Ancient Art in the Third Dimension

Robert Hennessy moved from floors to walls when he began installing artistic mosaic work. Photo by Tim Robison

When a friend said he wanted a naked lady in his bathroom, Robert Hennessy didn’t take it as a joke. Instead, he went to work, installing a life-size mosaic work of art complete with three-dimensional curves.

The owner of Hennessy Floor Company in downtown Hendersonville, he is both a businessman and a self-made artist. If you want hardwood floors or carpet, no problem. That’s what he does for a living. It’s what his daddy did for a living. And he’s good at it, being a certified “Master Mechanic” of flooring. But Hennessy is also the creative type, artsy in a practical kind of way, the kind of guy who likes to renovate and artistically enhance bungalows with antiques, European imports, and original art to the nth degree. In the spirit of AirBnB, he also rents guest houses to visiting tourists. Take, for example, his Villa Roma in Hendersonville. In the bathroom is a mosaic wallcovering of a horse, made of small iridescent tiles set against a black marble background. It’s stunning at first glance, but it’s the second look — when your hand touches the glass squares — when you realize it’s not perfectly flat. Actually, it ripples, like a horse’s muscles might ripple.

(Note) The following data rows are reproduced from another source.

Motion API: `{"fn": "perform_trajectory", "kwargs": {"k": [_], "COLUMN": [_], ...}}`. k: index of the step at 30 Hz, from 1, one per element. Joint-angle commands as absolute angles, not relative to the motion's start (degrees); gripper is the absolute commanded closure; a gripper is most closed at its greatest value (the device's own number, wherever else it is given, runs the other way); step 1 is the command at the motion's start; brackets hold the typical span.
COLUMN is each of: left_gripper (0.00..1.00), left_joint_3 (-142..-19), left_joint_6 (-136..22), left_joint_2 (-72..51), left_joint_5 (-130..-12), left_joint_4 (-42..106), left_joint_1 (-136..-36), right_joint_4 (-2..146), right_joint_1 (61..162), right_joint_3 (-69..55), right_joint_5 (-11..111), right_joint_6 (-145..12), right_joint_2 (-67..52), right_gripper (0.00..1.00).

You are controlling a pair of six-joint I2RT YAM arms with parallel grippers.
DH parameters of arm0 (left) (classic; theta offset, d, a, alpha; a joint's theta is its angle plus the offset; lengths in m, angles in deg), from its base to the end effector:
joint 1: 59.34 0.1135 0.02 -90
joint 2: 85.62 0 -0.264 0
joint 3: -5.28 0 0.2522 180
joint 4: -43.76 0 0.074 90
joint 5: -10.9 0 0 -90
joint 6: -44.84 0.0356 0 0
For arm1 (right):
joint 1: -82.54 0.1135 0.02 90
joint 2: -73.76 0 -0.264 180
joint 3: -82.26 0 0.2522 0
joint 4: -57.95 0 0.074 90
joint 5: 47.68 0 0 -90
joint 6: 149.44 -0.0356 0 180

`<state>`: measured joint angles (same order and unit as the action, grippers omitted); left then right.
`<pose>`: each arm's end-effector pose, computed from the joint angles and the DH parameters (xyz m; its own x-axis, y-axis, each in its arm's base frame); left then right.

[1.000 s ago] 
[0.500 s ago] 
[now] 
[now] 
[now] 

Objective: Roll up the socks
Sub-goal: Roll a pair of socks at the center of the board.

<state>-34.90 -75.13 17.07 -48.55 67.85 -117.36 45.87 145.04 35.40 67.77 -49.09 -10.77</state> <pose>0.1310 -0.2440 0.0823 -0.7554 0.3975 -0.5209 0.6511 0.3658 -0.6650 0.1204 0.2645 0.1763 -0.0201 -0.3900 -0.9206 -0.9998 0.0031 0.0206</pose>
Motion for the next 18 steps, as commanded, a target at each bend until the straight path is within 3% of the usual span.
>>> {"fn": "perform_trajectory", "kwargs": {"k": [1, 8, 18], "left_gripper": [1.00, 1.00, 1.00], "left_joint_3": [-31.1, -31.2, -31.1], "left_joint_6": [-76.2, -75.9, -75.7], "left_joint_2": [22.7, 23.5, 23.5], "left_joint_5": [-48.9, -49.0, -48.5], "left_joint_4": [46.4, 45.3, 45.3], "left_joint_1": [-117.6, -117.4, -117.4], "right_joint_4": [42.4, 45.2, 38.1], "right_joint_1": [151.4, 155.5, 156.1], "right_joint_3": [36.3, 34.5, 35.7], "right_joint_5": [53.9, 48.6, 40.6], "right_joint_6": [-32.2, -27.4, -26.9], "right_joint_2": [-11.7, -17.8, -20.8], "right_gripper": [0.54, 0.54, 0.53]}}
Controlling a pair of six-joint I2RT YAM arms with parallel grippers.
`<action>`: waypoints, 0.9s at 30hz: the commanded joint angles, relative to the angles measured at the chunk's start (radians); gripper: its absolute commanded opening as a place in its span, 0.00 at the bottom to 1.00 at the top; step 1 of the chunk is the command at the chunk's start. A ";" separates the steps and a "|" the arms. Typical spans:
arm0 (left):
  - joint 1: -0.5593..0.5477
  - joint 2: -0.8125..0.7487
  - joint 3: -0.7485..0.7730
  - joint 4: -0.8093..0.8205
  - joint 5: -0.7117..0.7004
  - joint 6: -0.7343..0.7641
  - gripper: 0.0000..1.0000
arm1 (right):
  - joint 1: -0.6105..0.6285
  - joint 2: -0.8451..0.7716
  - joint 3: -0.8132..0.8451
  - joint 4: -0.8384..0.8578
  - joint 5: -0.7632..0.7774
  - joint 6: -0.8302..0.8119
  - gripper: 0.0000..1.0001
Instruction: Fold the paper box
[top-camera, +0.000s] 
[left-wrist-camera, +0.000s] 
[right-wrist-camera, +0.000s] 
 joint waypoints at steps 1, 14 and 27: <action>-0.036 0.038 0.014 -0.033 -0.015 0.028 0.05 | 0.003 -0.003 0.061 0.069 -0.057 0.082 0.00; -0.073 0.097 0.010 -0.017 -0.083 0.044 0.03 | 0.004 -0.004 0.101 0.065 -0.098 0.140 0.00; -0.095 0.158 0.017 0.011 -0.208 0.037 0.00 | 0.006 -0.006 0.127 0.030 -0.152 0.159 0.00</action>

“My mosaic tile work is no more than very small glass tiles formed together to make a picture or pattern,” Hennessy says. Doing mosaics for so long, he found a way to raise the base of the work surface to make the piece look 3D: “It gives it a new meaning.” He admits he worried a little about the sensually proportioned woman he sculpted in the shower. “I asked my client if it was going to be okay with his wife, and, as it turned out, she loved it. If I am making a human or animal, half the work is building up the muscle tone to look right before I apply the mosaic glass.”

An artistic kitchen backsplash for a home at Lake Summit. Photo by Rimas Zailskas

Mosaics — be they simple ceramic tiles you might find in a gas-station restroom or elaborate works of art — date back to ancient history. The first mosaics were created by pushing pebbles into drying mud. It was later picked up by the Greeks and Romans and used by Christian craftsmen to tell religious stories and richly embellish the interiors of churches, peaking in the Byzantine period.

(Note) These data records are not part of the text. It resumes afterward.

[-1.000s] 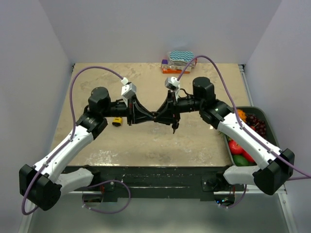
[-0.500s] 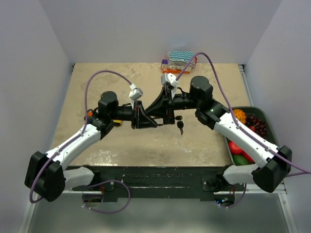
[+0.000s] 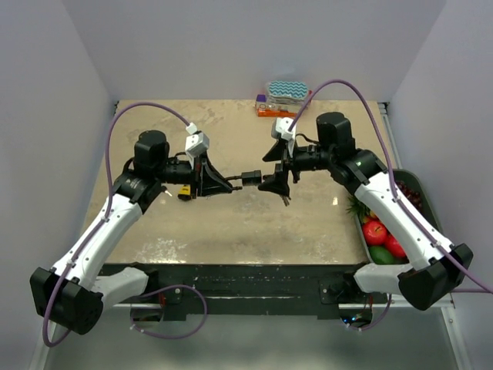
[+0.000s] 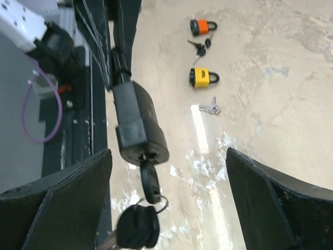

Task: Lock with the key
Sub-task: Lock the lock.

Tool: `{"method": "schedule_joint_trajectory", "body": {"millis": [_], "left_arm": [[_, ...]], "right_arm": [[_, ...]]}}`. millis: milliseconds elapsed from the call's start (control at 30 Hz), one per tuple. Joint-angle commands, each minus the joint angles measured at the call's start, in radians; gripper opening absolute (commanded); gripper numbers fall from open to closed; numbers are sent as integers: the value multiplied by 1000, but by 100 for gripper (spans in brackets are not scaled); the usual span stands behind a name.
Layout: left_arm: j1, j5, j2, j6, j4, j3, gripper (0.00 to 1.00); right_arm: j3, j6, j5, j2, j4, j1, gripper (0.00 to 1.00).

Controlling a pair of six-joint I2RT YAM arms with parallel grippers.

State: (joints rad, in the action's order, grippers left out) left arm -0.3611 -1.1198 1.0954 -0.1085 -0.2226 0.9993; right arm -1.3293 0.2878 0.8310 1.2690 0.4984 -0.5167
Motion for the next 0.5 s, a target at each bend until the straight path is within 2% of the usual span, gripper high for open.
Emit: {"method": "schedule_joint_trajectory", "body": {"millis": [0, 133, 267, 367, 467], "left_arm": [[-2, -81, -28, 84, -26, 79, 0], [-28, -78, -22, 53, -14, 99, 0], [-59, -66, -20, 32, 3, 105, 0], [-71, -58, -19, 24, 9, 107, 0], [-78, -55, -11, 18, 19, 110, 0]], "right_arm": [[-4, 198, 9, -31, 118, -3, 93], [-14, 223, 51, 6, 120, -19, 93], [-48, 269, 50, 46, 161, -62, 88], [-50, 297, 20, 56, 172, -98, 81], [-53, 304, 5, 64, 172, -114, 70]]}}
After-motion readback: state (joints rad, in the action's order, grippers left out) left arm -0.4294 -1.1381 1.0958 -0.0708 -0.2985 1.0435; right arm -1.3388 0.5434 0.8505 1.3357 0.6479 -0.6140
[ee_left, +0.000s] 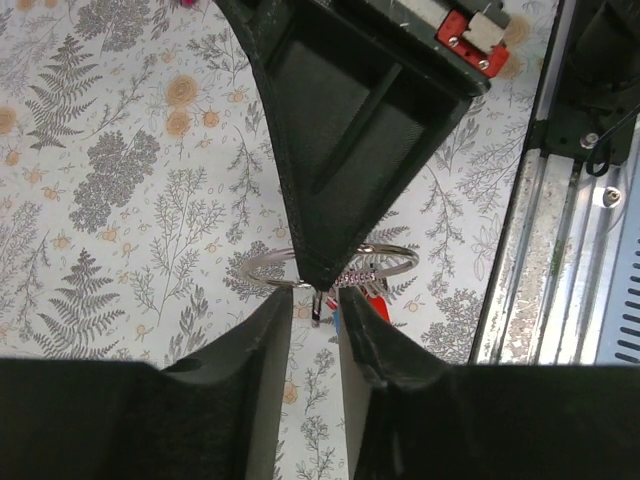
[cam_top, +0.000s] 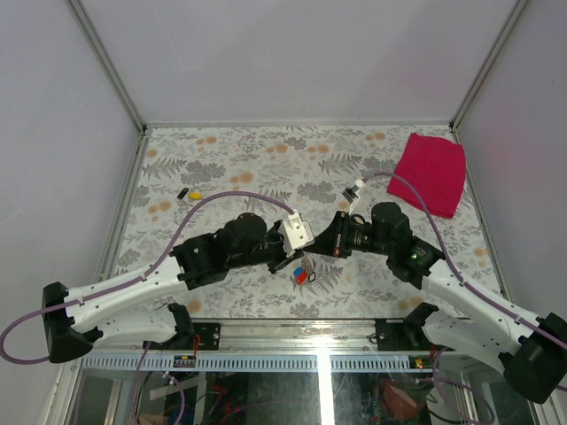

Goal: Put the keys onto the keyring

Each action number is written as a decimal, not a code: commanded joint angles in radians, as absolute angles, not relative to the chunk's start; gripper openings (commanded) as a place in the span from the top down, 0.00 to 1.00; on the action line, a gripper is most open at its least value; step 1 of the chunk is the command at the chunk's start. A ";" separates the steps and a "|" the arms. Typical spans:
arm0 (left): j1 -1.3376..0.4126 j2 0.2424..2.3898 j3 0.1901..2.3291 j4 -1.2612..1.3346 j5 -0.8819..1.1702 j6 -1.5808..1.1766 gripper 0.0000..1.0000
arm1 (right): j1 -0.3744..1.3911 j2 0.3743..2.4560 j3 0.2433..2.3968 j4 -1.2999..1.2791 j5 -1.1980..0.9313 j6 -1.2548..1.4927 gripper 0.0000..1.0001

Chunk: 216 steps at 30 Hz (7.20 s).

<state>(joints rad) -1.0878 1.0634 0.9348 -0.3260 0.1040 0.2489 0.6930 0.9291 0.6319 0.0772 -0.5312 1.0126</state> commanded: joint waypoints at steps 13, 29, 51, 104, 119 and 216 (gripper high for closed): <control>-1.094 0.893 0.876 -0.183 0.017 0.150 0.66 | 0.695 0.758 0.595 0.231 -0.360 1.034 1.00; -1.093 0.987 0.937 -0.218 -0.269 -0.141 0.47 | 0.695 0.692 0.672 0.012 -0.155 0.990 1.00; -1.085 1.128 1.059 -0.421 -0.342 -0.395 0.44 | 0.694 0.668 0.798 -0.197 -0.152 1.103 1.00; -1.085 1.025 0.975 -0.102 0.126 0.120 0.77 | 0.695 0.749 0.819 -0.053 -0.434 1.112 1.00; -1.085 1.023 0.996 -0.124 0.143 0.123 1.00 | 0.695 0.751 0.819 -0.053 -0.436 1.112 1.00; -1.085 1.210 1.339 -0.460 -0.227 -0.176 1.00 | 0.695 0.341 0.358 0.337 -0.154 0.096 0.43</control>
<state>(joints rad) -1.0859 1.1957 1.2613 -0.4366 -0.1848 -0.1329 0.6933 0.3107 0.3561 0.1509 -0.0452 0.2508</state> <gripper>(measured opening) 0.020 0.572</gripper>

Today, mosaics cover everything from walls and floors to furniture and cellphones, using every imaginable material, including stones, glass, tiles, and cultural flotsam and jetsam (such as beer-bottle caps) durable enough to be used in street art.

Artistic mosaics are inherently labor intensive, requiring not only an eye for aesthetics but learned craftsmanship. “I started as a kid making pictures out of leftover tile from jobs working with my Dad doing flooring,” Hennessy recalls. “When I was growing up, I would rent houses and would do a tile picture somewhere in the house. When I got older, I installed tile for a living and started selling my mosaic art to customers. The horse I created in the bathroom took me 100 hours, three bottles of wine, and a little bloodshed, but it was worth it.”

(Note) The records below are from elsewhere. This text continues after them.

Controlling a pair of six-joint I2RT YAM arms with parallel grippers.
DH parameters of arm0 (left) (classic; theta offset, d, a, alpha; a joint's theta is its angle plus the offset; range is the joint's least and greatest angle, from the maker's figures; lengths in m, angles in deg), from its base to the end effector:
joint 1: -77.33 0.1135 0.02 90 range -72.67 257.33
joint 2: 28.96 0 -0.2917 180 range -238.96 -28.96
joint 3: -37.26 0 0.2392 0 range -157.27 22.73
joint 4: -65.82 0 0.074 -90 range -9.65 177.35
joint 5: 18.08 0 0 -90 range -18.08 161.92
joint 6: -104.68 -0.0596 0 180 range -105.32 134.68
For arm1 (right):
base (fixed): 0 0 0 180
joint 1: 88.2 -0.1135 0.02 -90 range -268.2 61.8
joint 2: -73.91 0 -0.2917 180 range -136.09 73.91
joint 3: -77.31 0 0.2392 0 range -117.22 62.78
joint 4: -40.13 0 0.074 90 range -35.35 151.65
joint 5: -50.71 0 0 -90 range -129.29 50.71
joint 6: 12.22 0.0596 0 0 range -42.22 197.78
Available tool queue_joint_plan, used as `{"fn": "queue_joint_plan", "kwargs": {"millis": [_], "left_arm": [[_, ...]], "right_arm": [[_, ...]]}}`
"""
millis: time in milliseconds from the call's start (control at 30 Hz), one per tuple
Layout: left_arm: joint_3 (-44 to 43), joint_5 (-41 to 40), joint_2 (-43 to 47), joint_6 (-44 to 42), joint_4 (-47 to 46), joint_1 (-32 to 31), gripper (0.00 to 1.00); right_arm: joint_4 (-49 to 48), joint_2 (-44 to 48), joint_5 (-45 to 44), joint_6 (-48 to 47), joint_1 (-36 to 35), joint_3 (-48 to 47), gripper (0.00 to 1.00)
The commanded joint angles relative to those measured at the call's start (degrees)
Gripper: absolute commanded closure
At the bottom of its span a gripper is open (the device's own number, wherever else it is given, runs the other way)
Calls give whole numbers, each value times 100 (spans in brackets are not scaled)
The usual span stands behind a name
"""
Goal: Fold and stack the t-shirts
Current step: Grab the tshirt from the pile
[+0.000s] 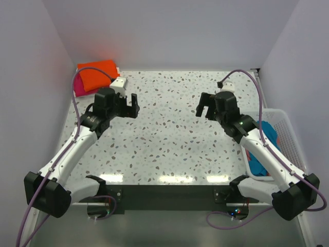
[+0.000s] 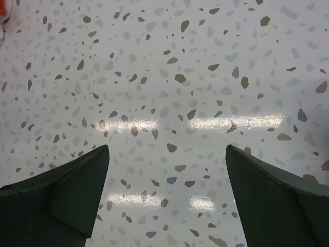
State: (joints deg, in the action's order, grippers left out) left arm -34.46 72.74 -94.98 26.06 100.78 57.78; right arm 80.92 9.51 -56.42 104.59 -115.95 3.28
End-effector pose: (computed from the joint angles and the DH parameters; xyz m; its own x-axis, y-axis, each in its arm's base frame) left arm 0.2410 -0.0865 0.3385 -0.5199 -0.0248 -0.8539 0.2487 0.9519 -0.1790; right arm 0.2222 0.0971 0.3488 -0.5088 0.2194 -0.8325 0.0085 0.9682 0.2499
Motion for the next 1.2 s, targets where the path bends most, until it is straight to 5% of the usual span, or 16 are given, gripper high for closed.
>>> {"fn": "queue_joint_plan", "kwargs": {"millis": [0, 367, 533, 700, 900, 1167], "left_arm": [[-99, 94, -34, 31, -241, 57, 0], [-108, 190, -69, 84, -267, 48, 0], [-65, 375, -86, 172, -355, 48, 0], [-99, 594, -157, 260, -381, 48, 0], [-47, 902, -192, 391, -478, 48, 0], [24, 1052, -288, 471, -531, 30, 0]], "right_arm": [[54, 33, -274, -71, -11, -280, 1], [994, -774, -1282, 280, 155, -1062, 1], [1994, -1417, -1705, 781, 1348, -1581, 1], [2366, -1111, -2260, 1590, 2149, -1048, 1], [1822, -653, -2024, 1766, 3457, 7, 1], [1171, -1320, -1672, 1925, 4488, 422, 1]]}}
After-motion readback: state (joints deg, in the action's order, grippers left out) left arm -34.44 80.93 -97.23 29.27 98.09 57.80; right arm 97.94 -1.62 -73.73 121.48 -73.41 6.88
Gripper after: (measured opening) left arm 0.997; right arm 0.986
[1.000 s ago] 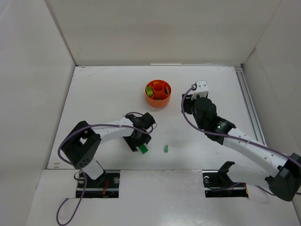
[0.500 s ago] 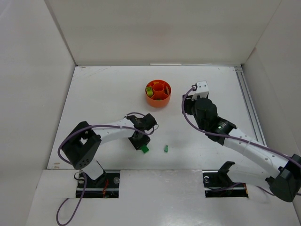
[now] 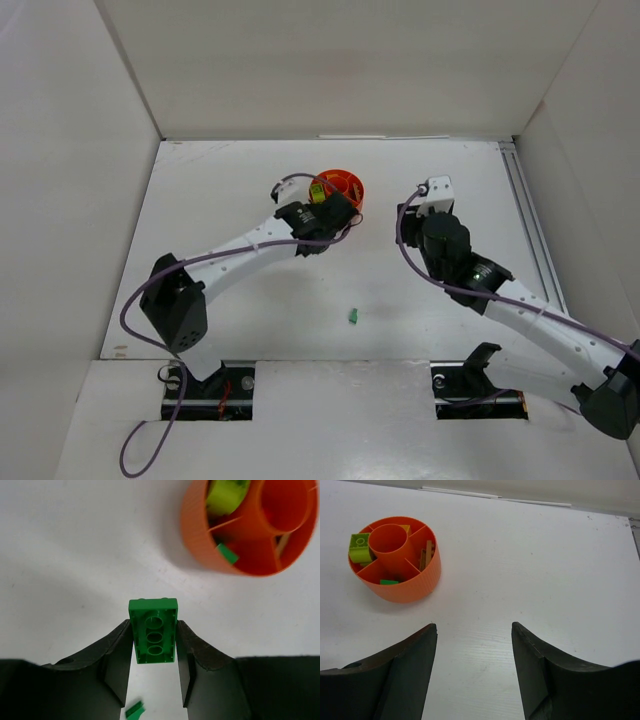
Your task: Sort the legos into containers by color
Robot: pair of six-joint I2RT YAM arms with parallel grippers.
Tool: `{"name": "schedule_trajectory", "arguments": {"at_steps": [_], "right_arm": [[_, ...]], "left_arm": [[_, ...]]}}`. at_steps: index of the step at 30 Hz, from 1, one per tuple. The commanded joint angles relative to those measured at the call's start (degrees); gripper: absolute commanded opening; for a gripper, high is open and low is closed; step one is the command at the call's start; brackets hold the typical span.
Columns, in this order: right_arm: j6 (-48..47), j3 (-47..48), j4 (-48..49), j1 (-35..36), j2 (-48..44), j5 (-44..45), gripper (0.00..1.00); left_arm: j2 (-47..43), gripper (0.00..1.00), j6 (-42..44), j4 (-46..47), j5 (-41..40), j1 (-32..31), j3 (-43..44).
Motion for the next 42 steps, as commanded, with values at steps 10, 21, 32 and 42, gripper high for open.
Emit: {"name": "schedule_trajectory", "arguments": {"at_steps": [10, 21, 32, 42], "right_arm": [[0.84, -0.58, -3.25, -4.13, -1.73, 3.25, 0.68], [2.51, -1.1, -3.25, -11.42, -1.2, -4.14, 0.68], [2.51, -2.16, -3.25, -15.2, -2.43, -5.91, 0.68], [2.51, -2.69, -3.25, -16.97, -3.49, -7.48, 0.68]], "left_arm": [[20.22, 0.3, -0.78, -13.97, -31.23, -2.09, 28.94], [25.51, 0.34, 0.0, -9.16, -36.79, -2.1, 31.6], [26.65, 0.39, 6.23, 4.72, -39.25, -2.1, 30.55], [25.25, 0.41, 12.13, 13.44, -33.54, 0.1, 26.86]]}}
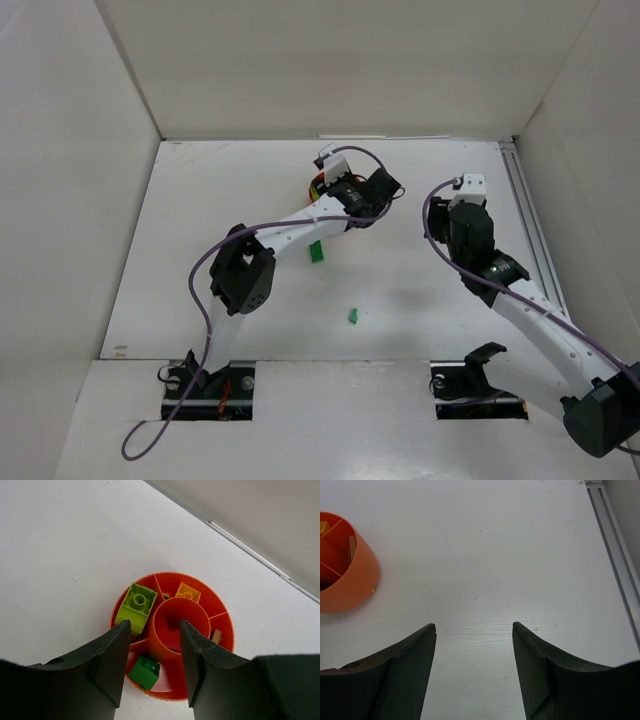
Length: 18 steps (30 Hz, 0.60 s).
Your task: Sort the legos into containers by color
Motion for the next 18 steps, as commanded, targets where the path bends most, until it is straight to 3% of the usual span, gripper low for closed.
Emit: {"name": "schedule_trajectory", "arguments": {"at_steps": [1, 5, 9, 13, 14, 15, 16, 18], "right_arm": [[0.8, 0.05, 1.1, -0.53, -1.1, -1.04, 0.68], [-4.53, 0.05, 3.29, -0.53, -0.58, -5.86, 0.68], [-10.97, -0.48, 7.85, 0.34, 1.7, -18.5, 0.68], [-11.59, 2.5, 6.91, 7.1, 8.9, -22.05, 0.68], [-11.07, 3.38, 6.29, 10.6, 10.65, -19.96, 0.68], [-10.19, 5.21, 6.29, 12.28, 12.33, -19.24, 0.68], [-5.49, 6.36, 4.55, 13.69, 15.91, -18.36, 0.68], [0.42, 9.95, 3.82, 16.76, 19.44, -18.35, 0.69]], "left_arm": [[-2.36, 0.41, 1.55, 2.83, 1.67, 0.45, -1.99], [-7.36, 0.41, -1.0, 0.2, 4.83, 0.97, -7.08], [-19.63, 0.48, -2.58, -1.2, 13.43, 3.16, -17.53], [-33.51, 0.71, -0.91, 0.99, 28.17, 8.43, -31.76], [-36.52, 0.79, 0.57, 2.13, 31.0, 11.05, -37.54], [-39.42, 0.95, 1.71, 2.92, 33.47, 12.47, -40.29], [-44.93, 1.0, 2.85, 3.89, 35.67, 13.79, -42.67], [-49.98, 1.0, 3.83, 3.9, 40.78, 17.22, -48.3]]}}
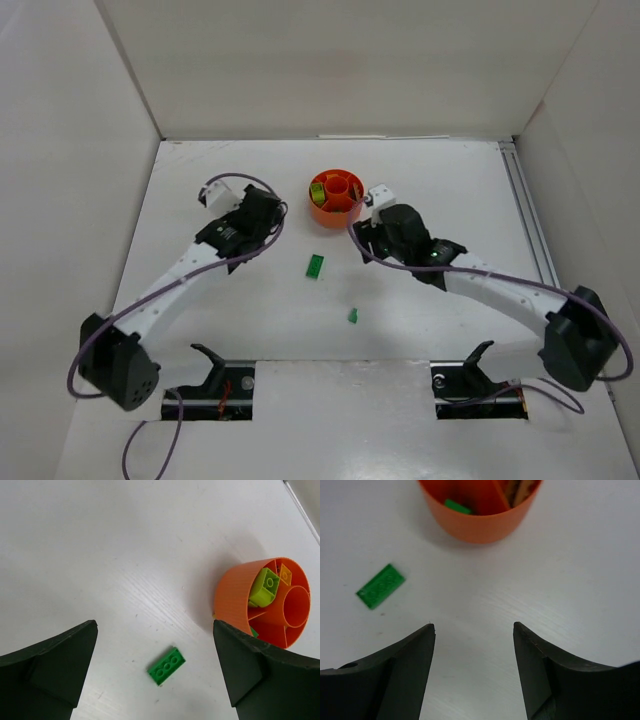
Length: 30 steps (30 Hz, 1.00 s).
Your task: Sort the legos into containers by color
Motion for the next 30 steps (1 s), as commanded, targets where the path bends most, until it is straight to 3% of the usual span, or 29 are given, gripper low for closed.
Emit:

On average, he completes up to six major figurative installations a year. “We also do a lot of backsplashes that are not as fancy but still tasteful,” he explains. Recently, though, Hennessy completed an artistic kitchen backsplash for an upscale home at Lake Summit. It shows a mountain range with a lake in the foreground, conifers along the far shore, and the sun rising behind the mountains. Giving this work his special touch, Hennessy included a 3-D tree that sits on the near side of the lake, jutting out just enough to be interesting but not so much to get in the way of frying a fish on the stove.

Public examples of Hennessy’s work include two mosaics on Main Street Hendersonville (at The Dugout Sports Bar & Grill and Mezzaluna Brick Oven Tap House) and a third at the nearby Pump House Fitness Center. Another major installation was a swimming-pool backsplash that consists of semi-precious stones. “Very beautiful and very expensive,” he muses. “Sometimes I will use jewelry or coins in my work. I like to call it bling.”